EXERCISE INSTRUCTIONS
Go to the line with "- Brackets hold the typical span" in the entries below and write out every line from there through the line with "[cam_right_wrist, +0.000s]", exactly and without pictures.

______________________________

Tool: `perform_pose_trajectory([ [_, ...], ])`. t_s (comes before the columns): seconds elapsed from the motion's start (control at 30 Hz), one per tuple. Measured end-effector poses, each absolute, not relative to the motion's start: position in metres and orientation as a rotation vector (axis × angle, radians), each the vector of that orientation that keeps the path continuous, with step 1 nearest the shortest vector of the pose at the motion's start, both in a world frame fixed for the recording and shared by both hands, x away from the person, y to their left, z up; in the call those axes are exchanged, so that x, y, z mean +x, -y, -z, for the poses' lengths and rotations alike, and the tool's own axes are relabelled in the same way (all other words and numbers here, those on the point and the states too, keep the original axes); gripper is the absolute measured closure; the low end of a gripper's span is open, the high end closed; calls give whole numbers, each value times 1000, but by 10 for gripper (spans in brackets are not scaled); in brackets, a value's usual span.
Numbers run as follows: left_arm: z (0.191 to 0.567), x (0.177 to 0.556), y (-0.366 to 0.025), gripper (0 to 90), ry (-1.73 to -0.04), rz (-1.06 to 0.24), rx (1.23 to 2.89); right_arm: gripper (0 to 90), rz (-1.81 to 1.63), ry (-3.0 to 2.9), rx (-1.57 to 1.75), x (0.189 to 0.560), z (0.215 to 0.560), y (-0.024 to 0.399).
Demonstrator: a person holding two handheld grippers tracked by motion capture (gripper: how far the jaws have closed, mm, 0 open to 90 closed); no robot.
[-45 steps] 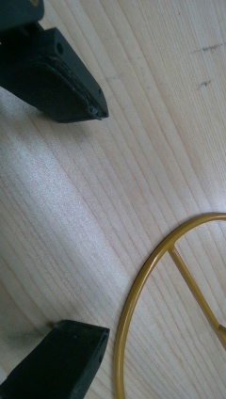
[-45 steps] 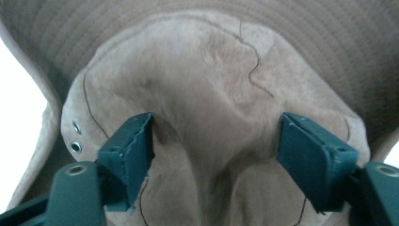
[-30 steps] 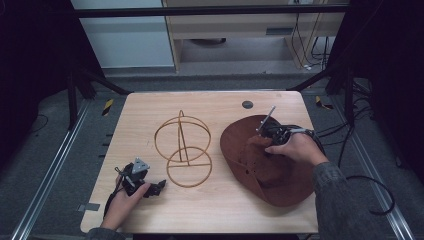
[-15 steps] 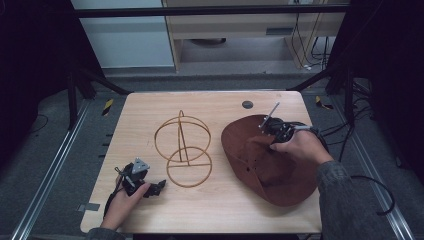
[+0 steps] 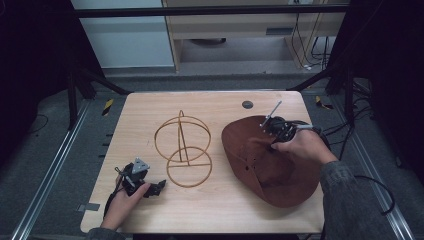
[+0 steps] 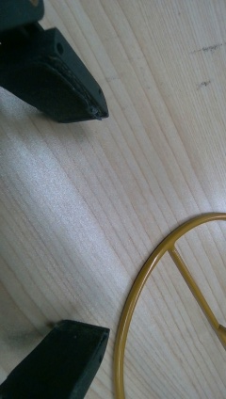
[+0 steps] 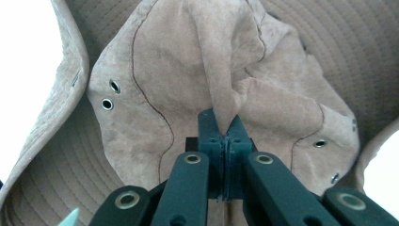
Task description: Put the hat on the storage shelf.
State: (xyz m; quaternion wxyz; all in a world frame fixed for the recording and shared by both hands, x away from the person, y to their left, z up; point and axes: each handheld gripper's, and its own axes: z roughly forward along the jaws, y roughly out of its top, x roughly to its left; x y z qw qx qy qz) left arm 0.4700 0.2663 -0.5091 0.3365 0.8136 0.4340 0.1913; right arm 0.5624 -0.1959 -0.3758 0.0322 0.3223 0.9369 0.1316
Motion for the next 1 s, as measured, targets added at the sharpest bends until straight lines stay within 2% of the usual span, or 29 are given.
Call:
perform_pose_trajectory([
  [0.6, 509, 470, -266, 0, -1132, -498, 2122, 892, -435, -2858, 939, 554, 343, 199],
  [1.0, 509, 470, -266, 0, -1132, -497, 2125, 892, -501, -2803, 885, 541, 295, 201],
])
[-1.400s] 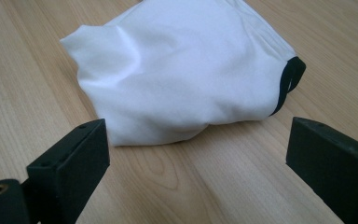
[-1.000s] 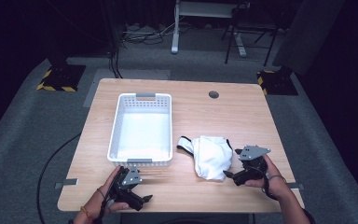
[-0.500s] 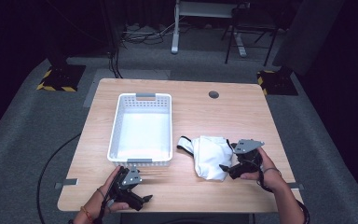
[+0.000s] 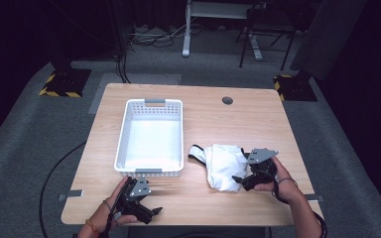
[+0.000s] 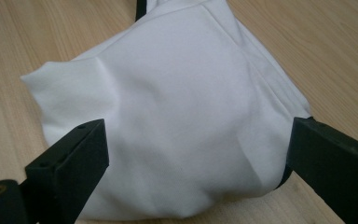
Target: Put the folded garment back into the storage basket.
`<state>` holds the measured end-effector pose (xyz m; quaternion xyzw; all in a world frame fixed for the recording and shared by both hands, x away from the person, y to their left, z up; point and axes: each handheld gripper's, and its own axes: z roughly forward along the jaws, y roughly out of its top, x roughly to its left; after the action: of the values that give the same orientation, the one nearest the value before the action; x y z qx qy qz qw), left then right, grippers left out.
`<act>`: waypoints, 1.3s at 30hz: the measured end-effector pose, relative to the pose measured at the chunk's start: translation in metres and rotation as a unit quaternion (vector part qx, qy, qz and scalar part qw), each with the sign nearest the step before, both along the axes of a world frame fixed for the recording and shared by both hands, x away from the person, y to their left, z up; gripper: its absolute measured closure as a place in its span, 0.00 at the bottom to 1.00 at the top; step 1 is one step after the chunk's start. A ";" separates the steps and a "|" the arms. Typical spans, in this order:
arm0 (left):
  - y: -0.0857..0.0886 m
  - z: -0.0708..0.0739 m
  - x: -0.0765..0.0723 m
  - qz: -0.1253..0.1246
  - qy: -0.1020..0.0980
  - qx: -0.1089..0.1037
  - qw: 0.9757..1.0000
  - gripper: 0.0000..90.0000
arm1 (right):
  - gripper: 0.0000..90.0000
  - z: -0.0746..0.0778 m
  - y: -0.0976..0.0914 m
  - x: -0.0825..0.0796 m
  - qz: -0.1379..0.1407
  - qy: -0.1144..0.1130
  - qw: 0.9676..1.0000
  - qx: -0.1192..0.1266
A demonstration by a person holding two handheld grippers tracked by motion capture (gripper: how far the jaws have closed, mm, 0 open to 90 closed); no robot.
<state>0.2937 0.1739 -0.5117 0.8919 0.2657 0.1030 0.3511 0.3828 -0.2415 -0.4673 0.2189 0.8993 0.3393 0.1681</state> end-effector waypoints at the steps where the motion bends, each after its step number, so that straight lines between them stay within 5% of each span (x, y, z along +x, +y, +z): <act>1: 0.000 0.000 0.000 0.000 0.000 -0.001 1.000 0.00 | 0.06 -0.001 0.000 0.001 -0.001 -0.001 1.000 -0.001; 14: 0.000 0.000 0.000 0.000 0.000 0.000 1.000 0.00 | 0.05 -0.018 0.009 0.015 0.002 0.017 1.000 0.010; 27: 0.000 0.000 0.000 0.000 0.000 0.000 1.000 0.00 | 0.02 -0.039 0.004 0.028 -0.002 0.069 0.996 0.060; 30: 0.000 0.000 0.000 0.000 0.000 0.000 1.000 0.00 | 0.14 -0.035 0.005 0.025 0.004 0.071 0.996 0.055; 35: 0.000 0.000 0.000 0.000 0.000 0.000 1.000 0.00 | 0.52 -0.030 0.004 0.016 0.021 0.083 0.994 0.064; 39: 0.000 0.000 0.000 0.000 0.000 -0.001 1.000 0.00 | 0.63 -0.028 0.005 0.012 0.025 0.082 0.994 0.065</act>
<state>0.2937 0.1738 -0.5118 0.8917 0.2657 0.1030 0.3517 0.3948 -0.2369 -0.4958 0.2337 0.8912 0.3824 0.0702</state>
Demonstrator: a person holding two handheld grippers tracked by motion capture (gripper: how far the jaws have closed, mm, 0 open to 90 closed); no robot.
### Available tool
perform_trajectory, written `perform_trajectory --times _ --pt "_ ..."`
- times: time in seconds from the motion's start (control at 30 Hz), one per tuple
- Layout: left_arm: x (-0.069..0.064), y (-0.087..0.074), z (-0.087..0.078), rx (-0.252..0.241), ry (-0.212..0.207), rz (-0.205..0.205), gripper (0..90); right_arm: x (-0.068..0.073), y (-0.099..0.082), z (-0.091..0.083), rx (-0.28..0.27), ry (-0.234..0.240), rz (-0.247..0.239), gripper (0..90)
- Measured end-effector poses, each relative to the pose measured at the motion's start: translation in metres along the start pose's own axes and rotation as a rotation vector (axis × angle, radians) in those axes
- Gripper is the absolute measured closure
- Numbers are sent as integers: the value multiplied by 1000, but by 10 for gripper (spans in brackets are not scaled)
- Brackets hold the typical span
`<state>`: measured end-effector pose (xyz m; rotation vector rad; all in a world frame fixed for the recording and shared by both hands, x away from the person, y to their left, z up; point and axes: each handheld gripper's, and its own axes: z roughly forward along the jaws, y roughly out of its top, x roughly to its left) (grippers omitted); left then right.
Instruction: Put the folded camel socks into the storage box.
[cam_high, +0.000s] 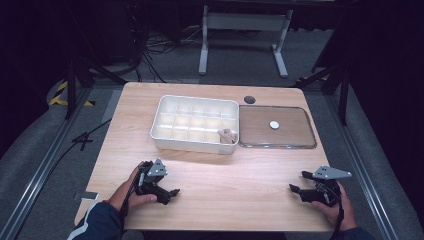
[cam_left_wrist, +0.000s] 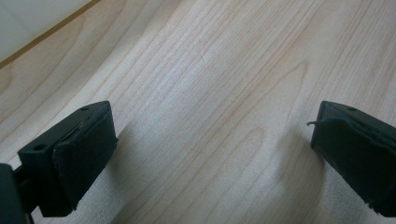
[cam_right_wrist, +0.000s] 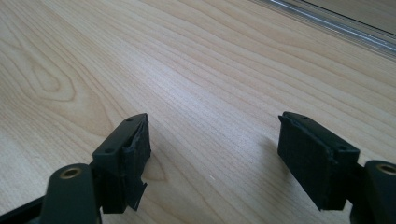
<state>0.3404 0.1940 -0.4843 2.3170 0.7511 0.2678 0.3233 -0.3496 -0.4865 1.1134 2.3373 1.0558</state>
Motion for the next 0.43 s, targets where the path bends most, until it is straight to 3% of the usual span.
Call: perform_trajectory --times 0.43 --pt "0 0 0 0 2 4 3 0 0 0 0 -1 0 256"
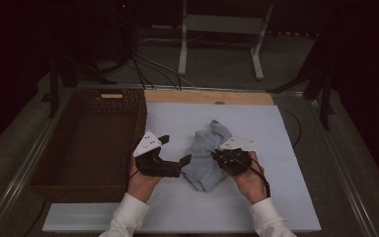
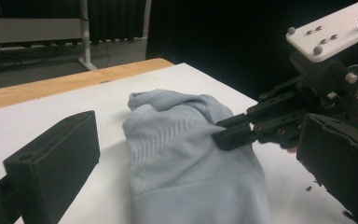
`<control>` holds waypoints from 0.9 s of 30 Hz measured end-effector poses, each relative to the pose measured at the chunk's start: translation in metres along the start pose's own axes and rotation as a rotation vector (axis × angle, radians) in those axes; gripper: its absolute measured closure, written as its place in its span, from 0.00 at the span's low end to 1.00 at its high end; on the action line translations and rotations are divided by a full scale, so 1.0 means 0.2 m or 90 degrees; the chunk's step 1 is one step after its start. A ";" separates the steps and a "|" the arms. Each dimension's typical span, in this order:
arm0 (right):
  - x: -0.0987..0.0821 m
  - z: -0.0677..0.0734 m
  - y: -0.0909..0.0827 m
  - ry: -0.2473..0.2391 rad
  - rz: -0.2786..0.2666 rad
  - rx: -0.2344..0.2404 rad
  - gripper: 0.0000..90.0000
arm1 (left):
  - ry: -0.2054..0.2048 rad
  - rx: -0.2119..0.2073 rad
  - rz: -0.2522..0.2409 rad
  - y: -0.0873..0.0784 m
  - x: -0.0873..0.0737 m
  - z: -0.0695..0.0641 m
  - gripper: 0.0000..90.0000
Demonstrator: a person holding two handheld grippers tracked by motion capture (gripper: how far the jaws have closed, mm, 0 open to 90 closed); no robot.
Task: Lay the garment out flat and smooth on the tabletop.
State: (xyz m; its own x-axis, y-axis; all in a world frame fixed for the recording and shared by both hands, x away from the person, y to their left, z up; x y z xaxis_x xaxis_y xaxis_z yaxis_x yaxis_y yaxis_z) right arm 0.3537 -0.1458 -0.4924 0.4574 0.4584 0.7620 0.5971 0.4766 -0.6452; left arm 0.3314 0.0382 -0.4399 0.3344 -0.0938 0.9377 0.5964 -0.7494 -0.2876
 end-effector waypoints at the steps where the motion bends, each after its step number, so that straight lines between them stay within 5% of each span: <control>1: -0.01 -0.01 -0.01 -0.001 0.001 -0.002 0.92 | 0.000 0.001 0.001 0.00 0.00 0.00 0.00; 27: -0.24 -0.25 -0.24 0.031 0.011 -0.061 0.98 | -0.001 0.002 0.001 0.00 0.00 0.00 0.00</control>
State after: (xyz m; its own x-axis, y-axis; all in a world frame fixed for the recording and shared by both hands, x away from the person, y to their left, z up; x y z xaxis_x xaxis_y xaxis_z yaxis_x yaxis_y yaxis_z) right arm 0.3362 -0.2288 -0.4954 0.4977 0.4279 0.7545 0.6484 0.3942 -0.6513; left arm 0.3314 0.0387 -0.4407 0.3360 -0.0943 0.9371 0.5982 -0.7472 -0.2896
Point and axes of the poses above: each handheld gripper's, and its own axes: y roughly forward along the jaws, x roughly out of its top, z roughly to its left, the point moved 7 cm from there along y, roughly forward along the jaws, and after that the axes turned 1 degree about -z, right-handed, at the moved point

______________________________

RESPONSE AREA
- Brackets hold the typical span
`<state>`: measured end-effector pose (xyz m; rotation vector rad; all in a world frame fixed for the recording and shared by both hands, x away from the person, y to their left, z up; point and axes: each handheld gripper's, and its own axes: z roughly forward along the jaws, y roughly out of its top, x roughly to its left) (grippers omitted); left then right.
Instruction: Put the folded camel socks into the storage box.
[cam_high, +0.000s] 
[cam_left_wrist, +0.000s] 
[cam_right_wrist, +0.000s] 

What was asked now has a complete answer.